Expand description
LRU-K adjacency cache for graph traversal optimization.
This module provides a traversal-aware caching system designed specifically for graph workloads. It uses an LRU-K eviction policy with K=2, which distinguishes between sequential access patterns (graph traversals) and random access (node lookups).
§Cache Design
§LRU-K Eviction (K=2)
Traditional LRU evicts based on the most recent access, which can lead to poor cache behavior for graph traversals where nodes are visited in predictable patterns. LRU-K tracks the K most recent accesses and uses the K-th most recent access (correlated reference) for eviction decisions:
- K=1: Traditional LRU (evicts least recently used)
- K=2: Correlated reference frequency (ideal for traversals)
- K>2: Too much overhead for marginal benefit
For K=2, nodes visited repeatedly in traversals get 2nd-last access timestamps that prevent eviction, while one-off lookups get evicted quickly.
§Traversal Score Tracking
The cache tracks traversal patterns by computing a score for each node:
- Sequential hits (node visited again in same traversal) → higher score
- Random access (isolated lookups) → lower score
- High-degree nodes protected from eviction (cache pinning)
This prevents cache pollution from random queries while preserving traversal working sets.

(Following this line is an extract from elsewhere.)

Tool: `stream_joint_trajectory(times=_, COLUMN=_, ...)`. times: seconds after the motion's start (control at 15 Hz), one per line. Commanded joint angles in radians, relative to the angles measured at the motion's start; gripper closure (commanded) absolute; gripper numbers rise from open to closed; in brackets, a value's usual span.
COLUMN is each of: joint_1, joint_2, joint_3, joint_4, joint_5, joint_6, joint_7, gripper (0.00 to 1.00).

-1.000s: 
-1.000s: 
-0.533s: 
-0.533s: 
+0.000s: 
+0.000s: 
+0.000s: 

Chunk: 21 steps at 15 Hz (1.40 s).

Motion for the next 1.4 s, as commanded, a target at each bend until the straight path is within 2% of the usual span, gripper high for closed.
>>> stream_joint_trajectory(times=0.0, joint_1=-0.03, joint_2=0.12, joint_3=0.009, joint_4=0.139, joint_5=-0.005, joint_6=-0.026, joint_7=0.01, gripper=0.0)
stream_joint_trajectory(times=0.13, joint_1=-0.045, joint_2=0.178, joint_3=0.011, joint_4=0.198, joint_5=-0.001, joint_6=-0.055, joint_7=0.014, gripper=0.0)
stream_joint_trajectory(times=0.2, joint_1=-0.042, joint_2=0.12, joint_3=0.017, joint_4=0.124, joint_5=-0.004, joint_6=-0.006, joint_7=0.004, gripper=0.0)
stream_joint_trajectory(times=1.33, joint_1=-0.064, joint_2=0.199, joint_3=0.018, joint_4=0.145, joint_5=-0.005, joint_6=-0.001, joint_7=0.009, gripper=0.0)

§Cache Invalidation Policies
§Insert-Based Invalidation
When edges are inserted, affected adjacency lists are automatically invalidated:
graph.insert_edge(node1, "CONNECTS", node2, vec![])?;
// Cache for node1 and node2 is automatically invalidatedThis ensures read-after-write consistency - you never see stale edges after inserting new ones.
§Manual Invalidation
For advanced use cases, manual cache control is available:
use sqlitegraph::cache::AdjacencyCache;
let cache = AdjacencyCache::new();
// Clear all cache entries
cache.clear();
// Remove specific node from cache
cache.remove(node_id);§Performance Characteristics
§Cache Hit Ratio
For BFS/DFS traversal workloads:
- Expected hit ratio: 95%+ for depth-first traversals
- BFS hit ratio: 80-95% depending on branching factor
- Random access: 20-40% (limited benefit for pure lookups)
§Memory Overhead
- Per-entry: O(degree) for stored adjacency lists
- Metadata: ~32 bytes per entry (timestamps, scores)

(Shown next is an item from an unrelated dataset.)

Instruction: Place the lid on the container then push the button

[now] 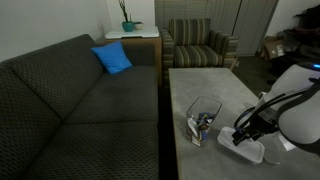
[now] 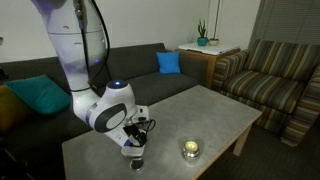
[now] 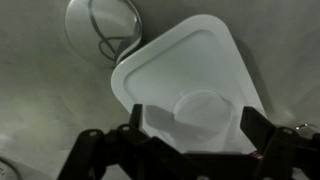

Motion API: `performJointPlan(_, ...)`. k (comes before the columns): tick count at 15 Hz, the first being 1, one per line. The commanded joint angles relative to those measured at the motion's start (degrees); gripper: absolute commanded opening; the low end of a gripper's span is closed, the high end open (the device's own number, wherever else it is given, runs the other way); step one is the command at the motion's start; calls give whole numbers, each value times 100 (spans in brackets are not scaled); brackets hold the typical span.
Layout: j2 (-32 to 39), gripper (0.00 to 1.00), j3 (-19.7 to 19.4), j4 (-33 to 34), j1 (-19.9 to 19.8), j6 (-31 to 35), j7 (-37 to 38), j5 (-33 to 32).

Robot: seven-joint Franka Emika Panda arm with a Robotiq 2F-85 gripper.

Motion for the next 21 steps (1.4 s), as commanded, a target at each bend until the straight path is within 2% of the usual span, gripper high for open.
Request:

- Total overhead: ~10-20% additional memory vs uncached
§Latency Impact
- Cache hit: ~100ns (hash lookup + clone)
- Cache miss: ~10-100μs (SQLite query + cache insert)
- Speedup: 100-1000x for cached accesses
§When to Use Cache
§Good Cache Workloads
- Graph traversals: BFS, DFS, k-hop queries
- Shortest path: Repeated neighbor access
- PageRank: Iterative neighbor iteration
- Community detection: Repeated local queries
§Poor Cache Workloads
- Random node lookups: No repeated access pattern
- Write-heavy workloads: Frequent invalidation
- One-shot queries: No benefit for single accesses
- Large graphs with low locality: Cache thrashing
§Usage Examples
The cache is automatically enabled in SqliteGraph for traversal operations:
use sqlitegraph::{SqliteGraph, algo::connected_components};
let graph = SqliteGraph::open("my_graph.db")?;
// BFS traversal uses cache automatically
let neighbors = graph.fetch_outgoing(node_id)?;
// Algorithm with repeated traversal benefits from cache
let components = connected_components(&graph)?;For custom caching, use AdjacencyCache directly:
use sqlitegraph::cache::AdjacencyCache;
let cache = AdjacencyCache::new();
// Cache miss - loads from database
let neighbors = cache.get(node_id)
.unwrap_or_else(|| load_neighbors_from_db(node_id));
// Cache hit - returns stored neighbors
let neighbors = cache.get(node_id)?;